Wednesday, April 24, 2013

Milan and the Refrigerator Lady

I arrived in Milan from Turino very late in the day with only 2,500 Lire.  At 11:30 P.M. I started looking for a place to stay for the night.  I couldn’t help noticing the many Italian couples “sparking” near the hotels, in the shadows, and just about everywhere else.  It looked like five minutes before curfew at the women’s dorms at Harding College.  Italian men have no problem with catcalls, whistling, and public displays of affection.  I never noticed the love making in any other country like I saw in Italy.  If you were a beautiful woman, you had it made.

I left the station as the gypsy kids were begging outside.  As I started down the massive steps, I noticed an old woman who was struggling to carry a refrigerator tied to her back.  Of all the Italian men who passed her not one would help.  I’d never witnessed such a scene.  I got up alongside and told her that I would carry it for her.  She refused at first, but almost cried when I heaved it on my back.  She was so grateful when I got it to the bottom of the train station steps that she burst into tears; a foreigner was helping her while Italian men gave her no thought.  That incident told me a lot about Italy.

Some Italians do have a sense of humor.  As I traipsed and probed into the night looking for a room I stumbled upon the Grand Hotel.  I approached the desk clerk with my head still spinning from the sight of the palatial surroundings and asked him if there was a vacancy and how much it was.  With a sympathetic smile and look at my backpack he said, “16,000 Lire.”  We had a good laugh before I retreated to the streets.  The next hotel wanted 8,000 Lire and so on.  “All full Signore.” Finally, I discovered the Boston Hotel which probably had a negative star rating, but at least the desk clerk heard me out.  “How much for a room for one night?” said I.  Just like the dishonest mechanic Clark Griswold encountered in National Lampoon's Vacation movie, he said, “How mucha you gotta?”  There went my 2,500 Lire, but I was lucky to find a room overlooking their fine utility entrances and, as a bonus, I was serenaded by two tom cats that fought it out all night.

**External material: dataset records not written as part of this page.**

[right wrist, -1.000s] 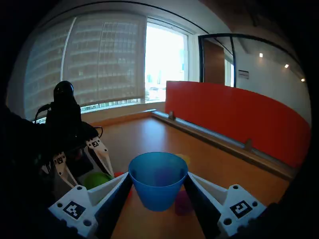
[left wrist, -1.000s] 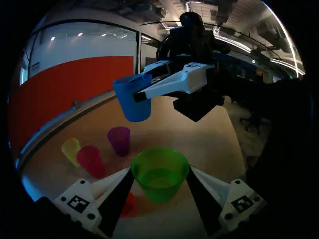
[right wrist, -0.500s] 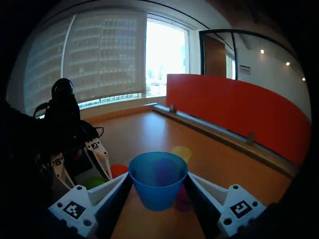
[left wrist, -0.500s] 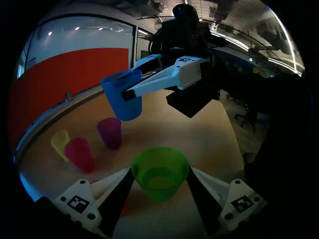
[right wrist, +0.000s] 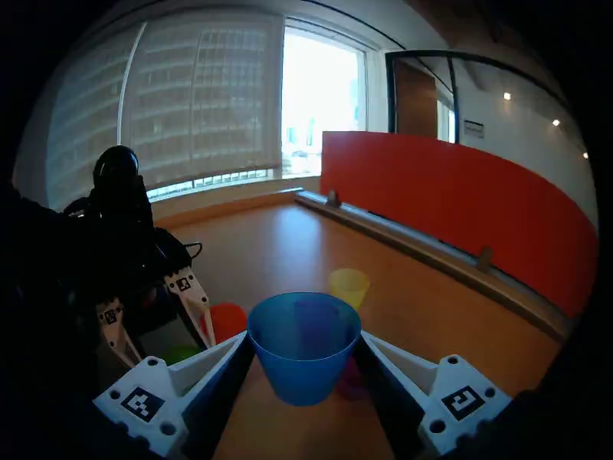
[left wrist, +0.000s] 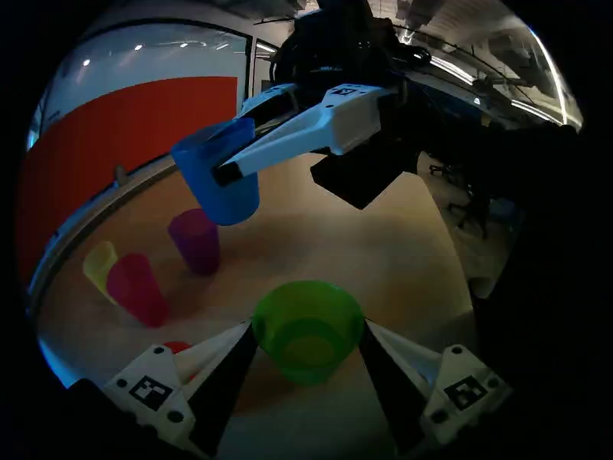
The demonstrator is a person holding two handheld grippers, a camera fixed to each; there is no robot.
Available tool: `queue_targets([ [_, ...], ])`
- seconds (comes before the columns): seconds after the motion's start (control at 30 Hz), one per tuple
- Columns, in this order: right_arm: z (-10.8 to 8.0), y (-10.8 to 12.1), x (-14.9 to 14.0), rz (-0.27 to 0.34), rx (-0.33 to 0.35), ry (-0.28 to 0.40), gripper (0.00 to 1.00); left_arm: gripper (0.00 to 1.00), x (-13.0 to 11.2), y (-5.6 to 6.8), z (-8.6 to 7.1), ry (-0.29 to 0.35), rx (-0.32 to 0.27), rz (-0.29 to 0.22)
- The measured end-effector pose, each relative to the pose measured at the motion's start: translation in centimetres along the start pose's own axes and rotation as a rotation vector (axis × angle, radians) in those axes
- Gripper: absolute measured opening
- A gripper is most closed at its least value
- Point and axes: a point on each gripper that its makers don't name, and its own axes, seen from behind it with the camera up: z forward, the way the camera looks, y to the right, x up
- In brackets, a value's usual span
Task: Pour water
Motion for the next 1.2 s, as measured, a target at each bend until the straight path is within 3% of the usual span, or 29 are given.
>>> queue_targets([
  [0.63, 0.8, -0.1, -2.2, -0.005, 0.011, -0.050, 0.89, 0.87, -2.4, 0.2, 0.9, -0.057, -0.013, 0.016],
  [1.07, 1.3, 0.0, -3.0, -0.013, 0.006, -0.071, 0.89, 0.89, -3.1, 0.3, 0.7, -0.075, -0.005, 0.058],
  [1.2, 1.4, 0.0, -3.1, -0.011, 0.008, -0.074, 0.90, 0.93, -3.3, 0.3, 0.6, -0.081, -0.009, 0.052],
])
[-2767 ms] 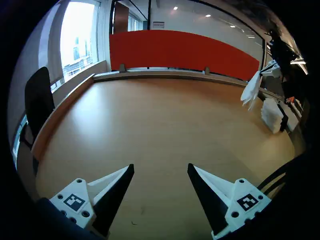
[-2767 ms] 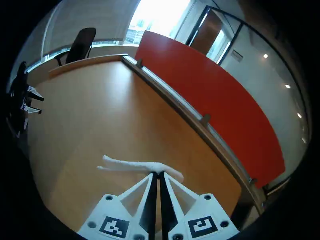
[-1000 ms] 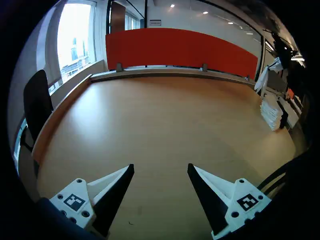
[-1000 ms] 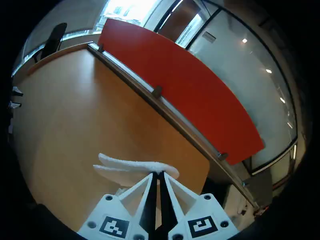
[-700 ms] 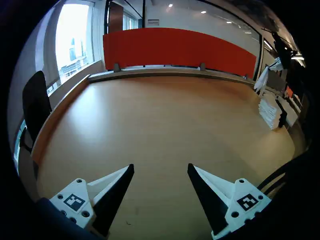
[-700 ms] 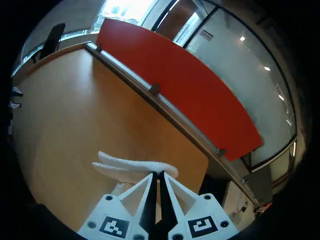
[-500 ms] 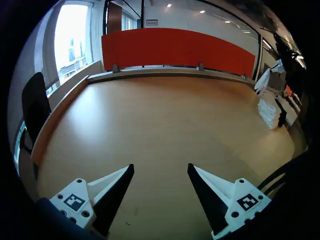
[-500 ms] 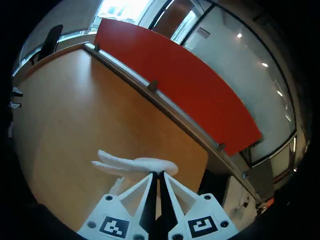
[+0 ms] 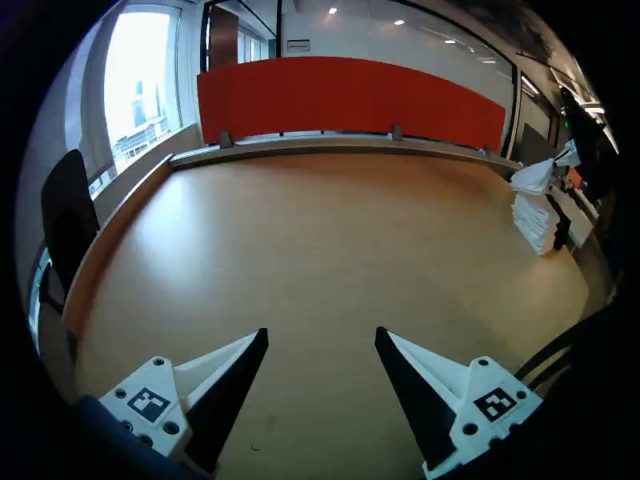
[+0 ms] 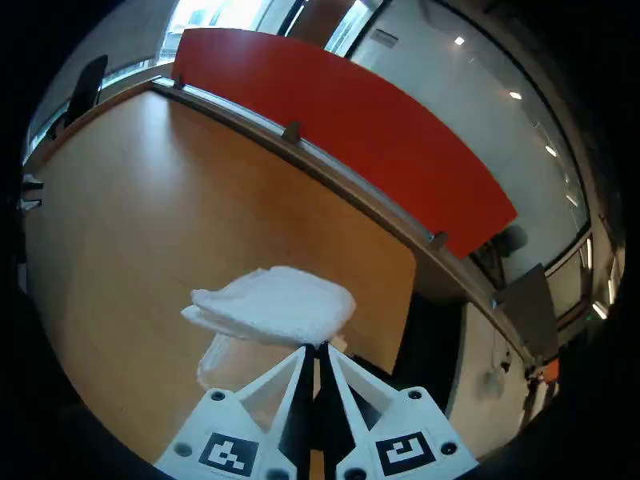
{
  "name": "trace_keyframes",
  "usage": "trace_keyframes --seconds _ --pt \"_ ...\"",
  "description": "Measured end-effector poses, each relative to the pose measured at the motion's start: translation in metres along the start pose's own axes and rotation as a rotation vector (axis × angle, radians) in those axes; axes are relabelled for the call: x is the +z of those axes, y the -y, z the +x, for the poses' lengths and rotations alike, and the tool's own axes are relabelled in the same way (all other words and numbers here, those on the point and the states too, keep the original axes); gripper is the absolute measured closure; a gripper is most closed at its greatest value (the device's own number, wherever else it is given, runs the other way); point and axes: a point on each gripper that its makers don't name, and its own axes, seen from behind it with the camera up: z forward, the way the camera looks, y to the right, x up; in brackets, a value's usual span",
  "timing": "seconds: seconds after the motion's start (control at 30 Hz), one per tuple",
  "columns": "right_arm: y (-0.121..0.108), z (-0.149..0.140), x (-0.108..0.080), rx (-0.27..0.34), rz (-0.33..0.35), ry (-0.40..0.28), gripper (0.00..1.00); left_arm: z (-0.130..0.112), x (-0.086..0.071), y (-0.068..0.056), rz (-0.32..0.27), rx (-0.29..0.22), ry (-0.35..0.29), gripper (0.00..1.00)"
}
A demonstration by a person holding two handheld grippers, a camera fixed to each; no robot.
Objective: Fold towel
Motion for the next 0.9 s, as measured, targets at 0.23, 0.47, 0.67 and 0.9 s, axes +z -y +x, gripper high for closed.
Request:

My stay in Italy was short and if I had it to do over, I would have gone to Rome, but backpacking has its drawbacks – you get so fatigued you need a vacation from your vacation.  I would have loved to get out of the cold and rainy Po region for the warmer and brighter environs of Rome, the Eternal City.  Trafalgar, Globus, and AAA Travel have escorted land and sea tours that take the stress out of travel.  A clean bed, good food, and modern air conditioned buses are incentives that may draw me back to Europe and Italy, but for the moment I knew little about any other way of traveling in my station in life as did hundreds of thousands of Baby Boomers who were on their European tours.  My consolation then was the anticipation of what I would see tomorrow and that meant the lake region, Como, the Lepontine Alps, the St. Gotthard Pass, and Zurich where I met another interesting fellow.